_Data block:_
-*-*-
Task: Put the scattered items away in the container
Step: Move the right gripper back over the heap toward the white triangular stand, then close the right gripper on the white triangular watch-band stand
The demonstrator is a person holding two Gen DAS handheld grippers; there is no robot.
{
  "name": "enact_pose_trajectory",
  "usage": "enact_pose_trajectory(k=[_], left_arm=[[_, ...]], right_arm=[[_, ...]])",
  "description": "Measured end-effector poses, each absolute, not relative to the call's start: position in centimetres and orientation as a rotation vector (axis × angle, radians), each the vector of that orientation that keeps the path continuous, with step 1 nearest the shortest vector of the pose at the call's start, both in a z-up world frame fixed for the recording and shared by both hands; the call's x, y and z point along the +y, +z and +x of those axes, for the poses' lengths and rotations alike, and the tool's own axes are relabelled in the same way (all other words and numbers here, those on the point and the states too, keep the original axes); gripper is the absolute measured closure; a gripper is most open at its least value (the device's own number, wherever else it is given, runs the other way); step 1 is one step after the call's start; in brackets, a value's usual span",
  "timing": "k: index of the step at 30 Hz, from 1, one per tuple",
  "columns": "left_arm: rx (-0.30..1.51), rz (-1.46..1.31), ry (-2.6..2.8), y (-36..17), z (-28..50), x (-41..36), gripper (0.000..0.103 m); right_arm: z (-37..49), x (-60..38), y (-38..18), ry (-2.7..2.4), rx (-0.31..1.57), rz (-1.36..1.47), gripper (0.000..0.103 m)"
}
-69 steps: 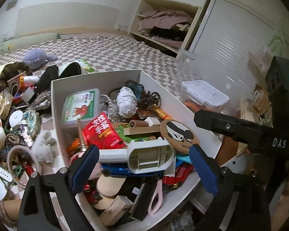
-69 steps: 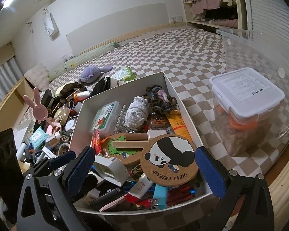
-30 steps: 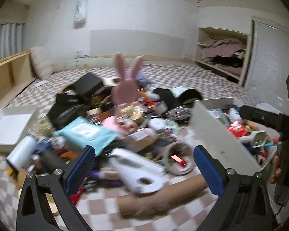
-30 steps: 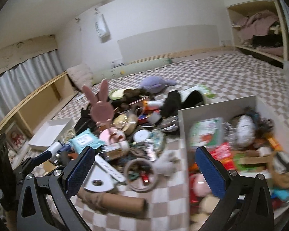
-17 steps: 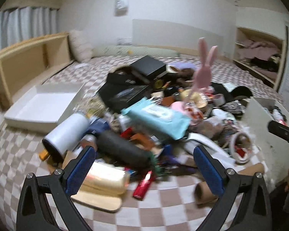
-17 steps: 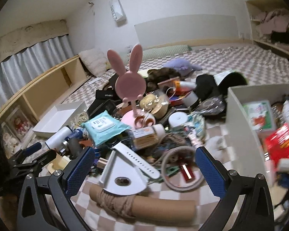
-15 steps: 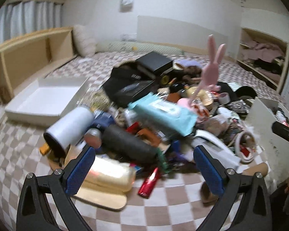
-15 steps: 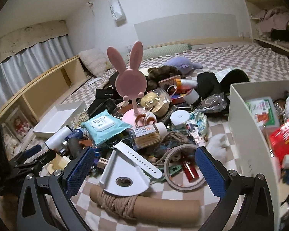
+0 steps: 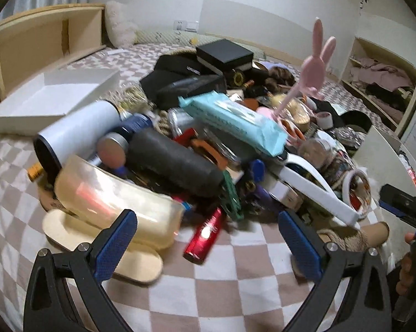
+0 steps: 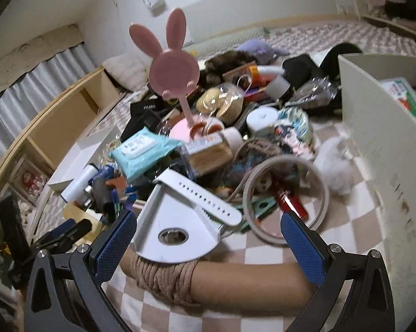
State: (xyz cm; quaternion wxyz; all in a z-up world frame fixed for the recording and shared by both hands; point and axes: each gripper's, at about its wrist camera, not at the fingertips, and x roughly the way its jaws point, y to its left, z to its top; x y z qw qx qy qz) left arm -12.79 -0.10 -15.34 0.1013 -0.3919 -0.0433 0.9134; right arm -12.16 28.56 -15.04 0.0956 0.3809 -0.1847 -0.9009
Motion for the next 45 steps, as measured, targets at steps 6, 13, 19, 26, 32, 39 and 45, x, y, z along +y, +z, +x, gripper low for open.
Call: enact_pose_trajectory(k=[6,13,19,26,32,39,45], left_arm=[[-0.139,-1.151,2.646,-15.2,-12.2,0.7,0.0],[-0.139,-1.144,2.636,-15.2,-12.3,0.7,0.0],[-0.186,-1.14,2.619,-15.2,-12.6,0.4,0.0],[-0.2,-1.133,2.595,-15.1,-12.8,0.7,0.0],[-0.175,-1.112,2.533,-15.1,-12.6,2.0,0.0],[-0.27,-1.101,2.41,-15.4,-12.6,3.7,0.008],[-0.388,-1.132,2.309,-16.3,-13.3,5.2,0.037]], right_arm=[[-12.6,26.9,-15.7,-2.556,-0.519,1.167,0.0],[-15.4,25.8,-17.1,-2.37,-0.483,1.279,0.0],[-17.8,26.6,-18.9,-2.226,-0.539,1.378,0.0],[-18.7,26.7,-20.0,-1.948,-0.802,1.356,0.0],[-17.4,26.3,-19.0,-1.817,-0.936,1.245,0.0],[-16.6,26.4,-18.6,-1.82,-0.993,1.214,0.0],[-16.7,27.0,-18.7,-1.804,-1.054,1.191,0.0]])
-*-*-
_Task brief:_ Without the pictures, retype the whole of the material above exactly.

_Finished task:_
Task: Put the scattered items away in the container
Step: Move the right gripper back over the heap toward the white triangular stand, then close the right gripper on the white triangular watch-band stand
The demonstrator is a person holding two Gen DAS handheld grippers; there is no robot.
{
  "name": "enact_pose_trajectory",
  "usage": "enact_pose_trajectory(k=[_], left_arm=[[_, ...]], right_arm=[[_, ...]])",
  "description": "Measured end-effector poses, each absolute, not relative to the call's start: position in centimetres and orientation as a rotation vector (axis × angle, radians), each the vector of that orientation that keeps the path continuous, with step 1 nearest the shortest vector of the pose at the call's start, both in a z-up world frame fixed for the recording and shared by both hands; the call's x, y and z point along the +y, +z and +x of those axes, for the poses' lengths and rotations alike, and the tool's own axes are relabelled in the same way (all other words and numbers here, those on the point and the states too, keep the original axes); gripper is the absolute measured closure; a gripper is most open at its least value (the device's own number, wherever else it is given, runs the other way); step 1 is one step after the call's start; in brackets, a value's usual span",
  "timing": "k: index of the step at 30 Hz, from 1, one per tuple",
  "columns": "left_arm: rx (-0.30..1.51), rz (-1.46..1.31), ry (-2.6..2.8), y (-36..17), z (-28..50), x (-41..36), gripper (0.000..0.103 m); right_arm: z (-37..49), x (-60..38), y (-38..18), ry (-2.7..2.4), rx (-0.31..1.57), rz (-1.36..1.47), gripper (0.000..0.103 m)"
}
-69 steps: 
-69 steps: 
-30 steps: 
-30 steps: 
-17 steps: 
-17 steps: 
-15 steps: 
-15 steps: 
+0 steps: 
+0 steps: 
State: (xyz cm; quaternion wxyz; all in a z-up world frame fixed for the recording and shared by both hands; point and axes: each gripper's, at about its wrist camera, not at the fingertips, and x roughly the way its jaws point, y to its left, z to its top; x y z qw qx qy qz) left arm -12.79 -0.10 -15.34 0.1013 -0.3919 -0.0433 0.9134; right arm -12.16 28.56 -15.04 0.0956 0.3809 -0.1847 -0.9009
Motion for the next 45 steps, as measured, targets at steps 6, 13, 19, 26, 32, 39 and 45, x, y, z along +y, +z, +x, gripper low for open.
Call: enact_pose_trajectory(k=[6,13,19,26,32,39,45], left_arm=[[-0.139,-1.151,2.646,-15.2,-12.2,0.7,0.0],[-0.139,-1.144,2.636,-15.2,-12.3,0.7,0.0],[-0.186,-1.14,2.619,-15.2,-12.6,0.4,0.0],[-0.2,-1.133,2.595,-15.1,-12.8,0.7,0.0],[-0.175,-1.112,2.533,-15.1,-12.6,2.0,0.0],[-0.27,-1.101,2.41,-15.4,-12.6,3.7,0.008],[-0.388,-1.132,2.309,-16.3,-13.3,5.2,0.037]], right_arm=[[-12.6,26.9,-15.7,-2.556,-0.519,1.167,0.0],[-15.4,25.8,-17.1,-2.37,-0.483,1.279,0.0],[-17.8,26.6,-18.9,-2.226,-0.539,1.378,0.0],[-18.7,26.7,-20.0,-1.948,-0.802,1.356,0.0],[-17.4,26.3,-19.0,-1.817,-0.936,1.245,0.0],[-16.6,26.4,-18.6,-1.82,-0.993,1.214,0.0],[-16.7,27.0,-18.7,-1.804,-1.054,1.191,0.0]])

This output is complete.